たとえば小売チェーンなどが、次にどこに出店すべきかという新規出店計画の参考にしたり、あるいは、すでに用地買収が済んでいる事業者に対して、そのエリアにはどんな業態での出店が適しているのかをデータ分析に基づいて考察したり、といった活用の仕方が可能です。
不動産仲介事業者などの場合であれば、ターゲットエリアが決まっているクライアントに対して、どのような提案をすべきかがわかりますし、逆に具体的にどんな業態の店舗を出店したいかが明確になっているクライアントに対しては、どのエリアでの出店を提案すべきかがわかるということです。
店舗の集客実態を分析することで、ターゲットイメージや出店戦略のねらいが見えてくることもある
全国施設情報と、空間統計データを組み合わせた分析を実施することで、ある店舗がどのような客層をメインターゲットとして捉えているか、といったことを把握することも可能になります。
当社が独自に、大手小売チェーンなどの集客・滞在者データを分析したところ、それぞれの特徴が明らかになりました。その事例を元に、各小売チェーンの出店戦略を考察してみましょう。
ある小売チェーンの複数の店舗を調査対象として分析したところ、たとえば、Aチェーンの集客状況としては、平日の19-22時台には40代女性/滞在者が多いことや、休日15-18時台には60代女性/滞在者が多いことが特徴的であることがわかりました。一方でBチェーンの店舗においては、平日・休日とも、19-22時台に、40代女性/移動者が多いことが明らかになりました。その他、各々にいくつか特徴的な結果が抽出できましたが、それらの分析結果を総合的に判断すると、「Aチェーンは、地元の主婦層をメインターゲットとした立地戦略」を採っているであろうことが推測され、また「Bチェーンの場合は、仕事帰りの女性層を効率的に取り込めるような立地戦略」を採用しているだろうことが推測できました。

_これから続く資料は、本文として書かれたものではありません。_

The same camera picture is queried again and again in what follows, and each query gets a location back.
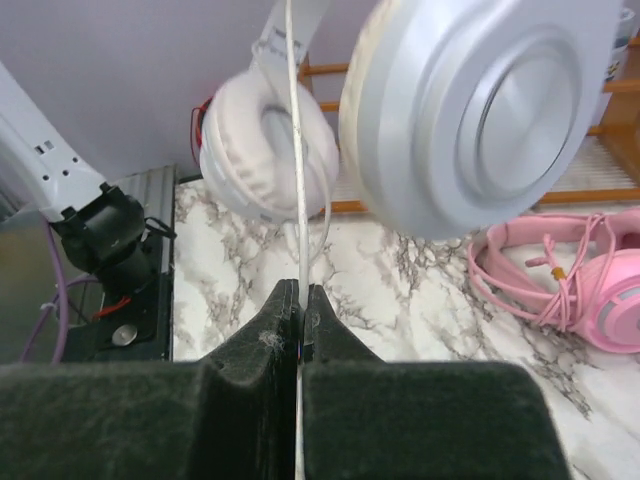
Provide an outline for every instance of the headphone ear cup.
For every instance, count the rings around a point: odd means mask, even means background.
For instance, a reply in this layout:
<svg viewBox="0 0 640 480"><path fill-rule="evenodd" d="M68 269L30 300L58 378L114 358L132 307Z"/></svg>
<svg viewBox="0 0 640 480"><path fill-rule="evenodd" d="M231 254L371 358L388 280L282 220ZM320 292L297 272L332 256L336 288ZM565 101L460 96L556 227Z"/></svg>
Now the headphone ear cup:
<svg viewBox="0 0 640 480"><path fill-rule="evenodd" d="M278 74L274 76L275 81L288 81ZM311 145L306 160L326 172L331 188L338 175L333 132L318 104L301 85L298 95L303 134ZM287 145L290 158L276 154L263 127L270 109L282 112L288 111L288 106L282 105L258 70L250 69L226 82L205 116L203 146L205 137L208 145L203 148L201 164L209 174L211 189L219 194L223 191L220 200L229 203L231 210L248 218L282 223L297 218L293 143L289 140ZM312 169L305 169L307 206L309 215L314 215L325 201L313 171L309 170ZM228 201L230 196L242 199L240 203L245 207L232 205L234 202Z"/></svg>
<svg viewBox="0 0 640 480"><path fill-rule="evenodd" d="M344 88L340 98L339 138L340 150L349 176L358 187L362 200L374 213L380 215L383 211L376 205L372 196L368 194L360 175L360 157L358 153L358 111L369 65L373 60L380 36L385 31L389 21L393 18L399 0L382 0L372 10L365 25L360 31L358 41L353 50L349 70L345 77Z"/></svg>

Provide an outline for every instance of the white marble countertop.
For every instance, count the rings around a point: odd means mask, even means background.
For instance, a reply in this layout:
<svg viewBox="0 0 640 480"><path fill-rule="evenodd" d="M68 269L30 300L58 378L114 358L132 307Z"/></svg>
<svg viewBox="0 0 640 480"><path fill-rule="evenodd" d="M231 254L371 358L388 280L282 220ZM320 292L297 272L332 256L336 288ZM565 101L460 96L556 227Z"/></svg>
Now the white marble countertop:
<svg viewBox="0 0 640 480"><path fill-rule="evenodd" d="M178 187L176 230L174 359L194 360L250 320L279 279L297 277L295 245L213 204L201 181ZM312 239L320 230L312 225ZM599 352L482 301L469 287L466 241L427 243L370 216L337 216L311 280L386 361L524 366L544 392L576 479L640 478L640 355ZM538 254L511 256L524 263Z"/></svg>

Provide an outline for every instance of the black foam block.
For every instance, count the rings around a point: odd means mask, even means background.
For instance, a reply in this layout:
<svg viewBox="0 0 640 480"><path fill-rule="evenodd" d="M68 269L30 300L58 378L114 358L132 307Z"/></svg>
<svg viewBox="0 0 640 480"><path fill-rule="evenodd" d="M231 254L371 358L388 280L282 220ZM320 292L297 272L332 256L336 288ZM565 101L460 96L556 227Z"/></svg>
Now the black foam block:
<svg viewBox="0 0 640 480"><path fill-rule="evenodd" d="M542 394L499 363L303 371L307 480L569 480Z"/></svg>

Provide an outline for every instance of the white cable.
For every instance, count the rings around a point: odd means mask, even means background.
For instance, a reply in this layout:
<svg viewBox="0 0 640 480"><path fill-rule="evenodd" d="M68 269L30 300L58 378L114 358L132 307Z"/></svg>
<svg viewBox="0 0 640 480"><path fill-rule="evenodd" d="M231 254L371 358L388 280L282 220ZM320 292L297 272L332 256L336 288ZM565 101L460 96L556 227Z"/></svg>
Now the white cable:
<svg viewBox="0 0 640 480"><path fill-rule="evenodd" d="M289 96L291 98L291 123L293 125L293 154L296 159L296 190L298 192L298 304L301 314L309 303L309 219L307 218L307 193L304 184L304 158L302 150L302 130L300 128L300 106L298 105L298 78L293 49L292 0L286 0L285 40L287 44L287 71L289 74Z"/></svg>
<svg viewBox="0 0 640 480"><path fill-rule="evenodd" d="M291 0L287 0L285 4L285 40L286 40L286 48L287 48L287 73L289 79L289 102L291 104L291 123L293 126L293 142L294 142L294 156L296 160L296 191L298 197L298 228L300 232L304 232L303 235L298 237L299 244L299 267L300 267L300 291L299 291L299 303L303 310L306 310L308 303L308 292L309 292L309 270L311 266L315 263L315 261L320 257L322 252L324 251L324 245L327 241L327 237L329 235L329 228L331 225L331 192L329 191L329 180L327 176L327 172L324 168L318 168L316 165L311 164L312 173L315 174L316 178L320 182L320 188L322 189L322 194L324 196L325 201L325 217L324 217L324 226L322 230L322 235L320 237L320 242L318 243L317 248L311 258L309 258L309 228L308 228L308 220L307 220L307 210L306 210L306 189L304 184L304 159L303 159L303 149L302 149L302 130L300 125L300 108L298 102L298 90L297 90L297 75L296 75L296 63L295 63L295 52L293 50L293 18L292 18L292 6ZM276 85L276 82L273 81L271 75L269 74L269 69L265 67L265 65L261 62L260 59L260 50L259 48L264 47L264 44L260 41L255 42L251 45L251 53L253 55L253 59L255 64L260 69L260 72L264 76L264 78L269 82L269 85L276 93L276 96L280 99L283 106L286 107L287 99L283 98L284 92L279 87L279 84ZM314 148L313 144L307 140L308 147ZM285 224L285 234L291 233L291 230L288 230L287 224Z"/></svg>

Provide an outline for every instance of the white robotic arm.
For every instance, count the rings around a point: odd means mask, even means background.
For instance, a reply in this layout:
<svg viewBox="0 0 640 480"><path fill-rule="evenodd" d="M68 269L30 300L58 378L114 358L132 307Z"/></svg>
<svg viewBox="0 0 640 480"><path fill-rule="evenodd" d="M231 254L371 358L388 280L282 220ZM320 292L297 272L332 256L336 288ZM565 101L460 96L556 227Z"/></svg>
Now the white robotic arm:
<svg viewBox="0 0 640 480"><path fill-rule="evenodd" d="M0 63L0 152L42 214L52 223L100 195L104 177L91 168Z"/></svg>

もちろん、この分析結果は、この事例におけるデータ分析の結果として導き出されたもので、実際に各社がそうした立地戦略で出店しているのかどうかは不明です。しかし、かなり信ぴょう性は高いのではないかと考えています。
ちなみに、同様の手法で「パチンコ/スロット店」、「ホームセンター」などについても、出店立地にどのような特徴があるかを分析したところ、次のような分析結果を導出できました。
「パチンコ/スロット店」の場合は、休日の地元男性、および平日のシニア男性を集客しやすい立地に出店が多いこと、「ホームセンター」の場合には、休日に50代以上の男性の移動が多い立地に出店が多いことなどです。
こうした分析を実施することで、小売チェーンや飲食チェーンなどにおいては、次の出店立地をどこにすべきかを明らかにできます(もちろん、チェーンに限らず、単独出店においても立地特性の把握は重要です)。
また、立地に見合う(成功しやすい)業態はどのようなものかを的確に判断することもできるようになります。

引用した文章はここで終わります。